OpenMP sits between several other pieces of technology, being:
GPU computing
cloud computing
POSIX and other common threading libraries
The new hotness is GPUs. Wes Faler gave a presentation at the recent
28th Chaos Communication Congress on Evolving
Custom Communication Protocols. He mentioned they ported C++ code
over to the GPU. The unoptimized version was 7 times slower on the GPU
than the CPU. However, they do many evaluations using the same
function, and because there are so many compute threads in the GPU,
the overall time was a factor of 7 faster. Similarly, Haque et al.
showed that a 4 core desktop machine, properly tuned, was "only" about
5x slower than a GPU card.
It looks like GPU computing is currently the approach to take if you
do a lot of evaluation of similar tasks, assuming you have the GPUs
and programming time available. That performance (and the novel way of
computing) interests people who might otherwise use OpenMP.
Cloud computing is another hotness. Alex Martelli was recently
interviewed by Larry Hastings in Radio Free Python
episode #2. At 33:47 Larry asked about Python's global
interpreter lock and Alex's reply was:
I hate threading anyway. Multiprocessing is the way to go, and
message-passing, not shared memory. That just doesn't scale. I use
multithreading so I can use all of my 16 cores, or whatever is the
average number of cores in a machine these days. Big furry deal. I've
got a few thousand servers waiting for me in the data center and how
do I use those with threading?
The topic comes up several times in the ensuing discussion.

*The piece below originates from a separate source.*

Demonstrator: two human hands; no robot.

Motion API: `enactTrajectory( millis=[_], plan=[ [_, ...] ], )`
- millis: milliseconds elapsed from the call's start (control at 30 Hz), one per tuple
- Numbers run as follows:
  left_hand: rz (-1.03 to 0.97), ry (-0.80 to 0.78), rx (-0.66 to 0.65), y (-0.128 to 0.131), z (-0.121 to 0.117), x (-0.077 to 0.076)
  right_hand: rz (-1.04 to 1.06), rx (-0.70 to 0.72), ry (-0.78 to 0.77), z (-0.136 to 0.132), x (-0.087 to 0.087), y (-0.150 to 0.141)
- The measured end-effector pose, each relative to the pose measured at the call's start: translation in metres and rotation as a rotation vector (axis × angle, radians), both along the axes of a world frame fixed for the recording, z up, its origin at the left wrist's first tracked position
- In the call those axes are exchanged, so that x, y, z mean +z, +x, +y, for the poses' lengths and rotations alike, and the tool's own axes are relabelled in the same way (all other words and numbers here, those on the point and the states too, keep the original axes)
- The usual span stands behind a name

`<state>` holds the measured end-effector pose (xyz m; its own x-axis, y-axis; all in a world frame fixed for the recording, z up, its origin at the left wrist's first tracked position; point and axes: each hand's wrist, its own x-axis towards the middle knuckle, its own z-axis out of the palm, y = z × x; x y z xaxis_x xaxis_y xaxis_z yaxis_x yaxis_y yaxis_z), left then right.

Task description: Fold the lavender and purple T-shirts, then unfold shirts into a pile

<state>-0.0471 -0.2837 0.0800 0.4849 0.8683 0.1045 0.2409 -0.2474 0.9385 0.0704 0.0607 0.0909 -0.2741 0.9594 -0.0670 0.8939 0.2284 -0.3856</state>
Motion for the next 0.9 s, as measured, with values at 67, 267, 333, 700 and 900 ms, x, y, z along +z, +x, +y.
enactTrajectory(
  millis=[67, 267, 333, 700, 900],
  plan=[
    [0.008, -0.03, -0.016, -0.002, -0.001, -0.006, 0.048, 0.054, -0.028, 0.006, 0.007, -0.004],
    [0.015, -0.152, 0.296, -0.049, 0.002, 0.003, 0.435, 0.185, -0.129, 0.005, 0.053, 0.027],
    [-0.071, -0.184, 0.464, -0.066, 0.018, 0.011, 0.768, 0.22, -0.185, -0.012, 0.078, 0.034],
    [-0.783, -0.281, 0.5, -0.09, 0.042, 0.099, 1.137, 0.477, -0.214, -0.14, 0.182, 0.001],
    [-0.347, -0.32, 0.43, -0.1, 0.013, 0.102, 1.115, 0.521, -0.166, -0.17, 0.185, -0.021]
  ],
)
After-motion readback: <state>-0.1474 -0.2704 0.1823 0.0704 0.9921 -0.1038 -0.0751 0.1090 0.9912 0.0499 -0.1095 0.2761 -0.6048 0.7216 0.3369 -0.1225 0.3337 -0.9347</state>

What good indeed is OpenMP, which might be used for a 16 node machine,
if you're working on problems which involve 10,000 distributed
servers?
Even single nodes have multiple cores these days, and a good OpenMP
implemenation might help make good use of the nodes in that
cloud. However, you have to compare OpenMP to traditional POSIX
multithreading. OpenMP works for C/C++ and Fortran, but not for Python
nor (it seems) Java, nor other languages which support pthreads.

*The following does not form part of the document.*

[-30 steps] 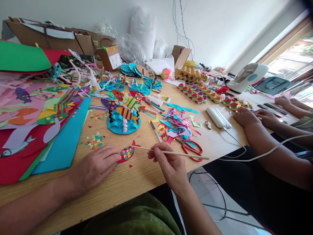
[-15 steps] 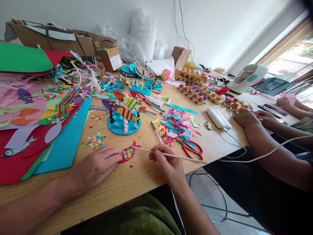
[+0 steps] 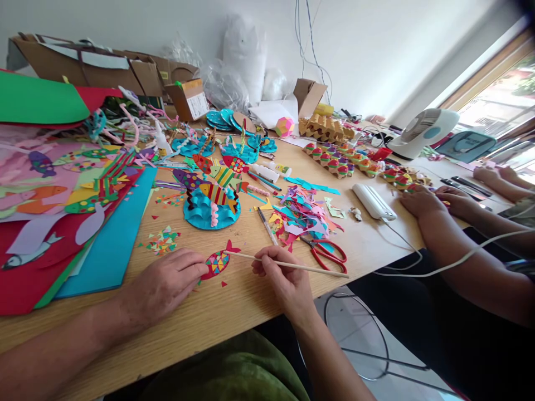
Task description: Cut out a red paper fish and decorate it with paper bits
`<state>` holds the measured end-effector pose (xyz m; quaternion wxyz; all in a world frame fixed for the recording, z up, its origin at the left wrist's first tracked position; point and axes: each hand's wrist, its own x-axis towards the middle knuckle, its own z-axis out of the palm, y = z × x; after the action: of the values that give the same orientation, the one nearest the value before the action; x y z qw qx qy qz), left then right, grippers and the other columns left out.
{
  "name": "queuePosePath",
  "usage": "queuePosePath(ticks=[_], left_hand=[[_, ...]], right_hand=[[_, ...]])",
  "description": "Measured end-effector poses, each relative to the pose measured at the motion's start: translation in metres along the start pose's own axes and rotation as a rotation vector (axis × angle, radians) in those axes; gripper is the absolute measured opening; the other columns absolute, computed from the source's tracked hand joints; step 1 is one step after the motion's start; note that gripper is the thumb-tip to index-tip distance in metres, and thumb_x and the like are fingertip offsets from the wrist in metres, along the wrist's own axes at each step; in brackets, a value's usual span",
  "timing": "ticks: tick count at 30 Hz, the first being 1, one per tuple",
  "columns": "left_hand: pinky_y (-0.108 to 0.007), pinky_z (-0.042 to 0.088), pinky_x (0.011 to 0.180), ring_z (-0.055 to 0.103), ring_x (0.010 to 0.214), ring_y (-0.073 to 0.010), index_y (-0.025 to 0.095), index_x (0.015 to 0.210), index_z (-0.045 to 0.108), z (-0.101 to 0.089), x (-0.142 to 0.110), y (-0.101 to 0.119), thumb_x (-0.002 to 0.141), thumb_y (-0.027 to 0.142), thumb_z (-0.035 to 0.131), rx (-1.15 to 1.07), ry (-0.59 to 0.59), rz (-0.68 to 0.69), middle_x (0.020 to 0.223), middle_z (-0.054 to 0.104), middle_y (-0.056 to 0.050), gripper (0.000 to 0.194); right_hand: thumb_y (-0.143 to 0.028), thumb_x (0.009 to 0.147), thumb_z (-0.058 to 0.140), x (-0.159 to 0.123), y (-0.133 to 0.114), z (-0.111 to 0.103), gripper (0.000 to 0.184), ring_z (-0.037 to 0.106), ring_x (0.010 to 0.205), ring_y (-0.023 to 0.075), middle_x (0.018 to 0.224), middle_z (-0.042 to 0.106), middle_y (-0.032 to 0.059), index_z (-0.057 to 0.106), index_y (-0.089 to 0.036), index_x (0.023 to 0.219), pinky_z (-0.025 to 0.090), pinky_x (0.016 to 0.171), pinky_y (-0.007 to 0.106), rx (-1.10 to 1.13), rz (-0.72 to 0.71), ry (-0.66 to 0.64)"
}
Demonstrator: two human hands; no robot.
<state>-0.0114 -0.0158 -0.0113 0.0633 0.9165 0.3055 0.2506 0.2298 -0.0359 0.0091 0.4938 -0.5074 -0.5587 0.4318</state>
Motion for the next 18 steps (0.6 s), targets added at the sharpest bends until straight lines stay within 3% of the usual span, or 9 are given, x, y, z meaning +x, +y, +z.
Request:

You're out of luck if you want to use OpenMP with one of those other
languages.
Some things scale up wonderfully well by adding one or two OpenMP
directives, but parallelism is rarely as trivial as giving a few hints
to the compiler. I think that the non-trivial cases of parallelizing
with OpenMP are about as much work as using pthreads, or a system like
Grand
Central Dispatch. I'll work through an example of doing that in my
next essay.
I do believe that OpenMP scales better than these alternatives for
some cases, in part because the compiler is doing the work rather than
using a library API. My tests so far show that pthreads and OpenMP
have about the same scaling with two processors, and I need four or
more cores to show a strong OpenMP advantage.

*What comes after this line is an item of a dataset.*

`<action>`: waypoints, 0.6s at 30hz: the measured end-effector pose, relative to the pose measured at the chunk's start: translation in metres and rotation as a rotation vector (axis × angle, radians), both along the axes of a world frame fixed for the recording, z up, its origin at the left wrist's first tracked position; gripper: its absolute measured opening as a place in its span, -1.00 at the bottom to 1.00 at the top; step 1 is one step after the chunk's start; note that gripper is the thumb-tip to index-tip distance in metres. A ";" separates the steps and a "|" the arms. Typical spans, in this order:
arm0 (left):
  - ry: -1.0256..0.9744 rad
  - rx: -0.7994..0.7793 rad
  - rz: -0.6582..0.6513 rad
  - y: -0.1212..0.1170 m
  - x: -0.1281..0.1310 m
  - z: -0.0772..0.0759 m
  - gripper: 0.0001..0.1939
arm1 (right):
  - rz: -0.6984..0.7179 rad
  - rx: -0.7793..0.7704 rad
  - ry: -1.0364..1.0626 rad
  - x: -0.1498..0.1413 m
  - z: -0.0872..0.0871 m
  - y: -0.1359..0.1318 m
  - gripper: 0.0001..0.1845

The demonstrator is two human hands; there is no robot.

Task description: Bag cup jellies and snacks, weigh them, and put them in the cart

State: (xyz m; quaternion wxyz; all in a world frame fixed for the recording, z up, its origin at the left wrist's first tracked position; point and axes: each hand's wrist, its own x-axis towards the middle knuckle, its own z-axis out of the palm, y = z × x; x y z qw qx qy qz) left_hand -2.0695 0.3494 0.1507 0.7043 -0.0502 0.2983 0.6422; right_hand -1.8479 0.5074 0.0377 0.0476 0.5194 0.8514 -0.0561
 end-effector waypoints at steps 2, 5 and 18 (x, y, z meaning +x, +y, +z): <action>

Most desktop/laptop computers just don't yet have 8+ cores. (Alex
Martelli said otherwise, but perhaps he's talking about Google's data
centers.) Most people develop for their own computers, which lessens
the incentive to work on good multicore scaling.
I have a four-core machine, and I'm willing to write a Python
extension in C which uses OpenMP. Even then I've run into some
difficulties. It took a while but I figured out how to configure
Python's setup.py so it includes the right "use OpenMP" flag for each
compiler. It includes a hard-coded list of compilers which do and do
not support OpenMP. Also, did you know that on a Mac you must run
OpenMP tasks in the main thread, and not in a pthread? Otherwise your
program crashes; even when you have a single OpenMP thread! I had to
figure out a workaround so I could use my library unchanged inside
Django.
People are interested in OpenMP development, but some who might use
OpenMP are drawn to other technologies. Some tasks are very
appropriate for OpenMP, but they are almost as appropriate for other,
more common technologies. OpenMP scales well, but most people don't
have the hardware where OpenMP shines. Even when they do, they have to
work in one of a handful of languages, and in somewhat restricted
circumstances.
All these contribute to diminishing OpenMP utilization in the community.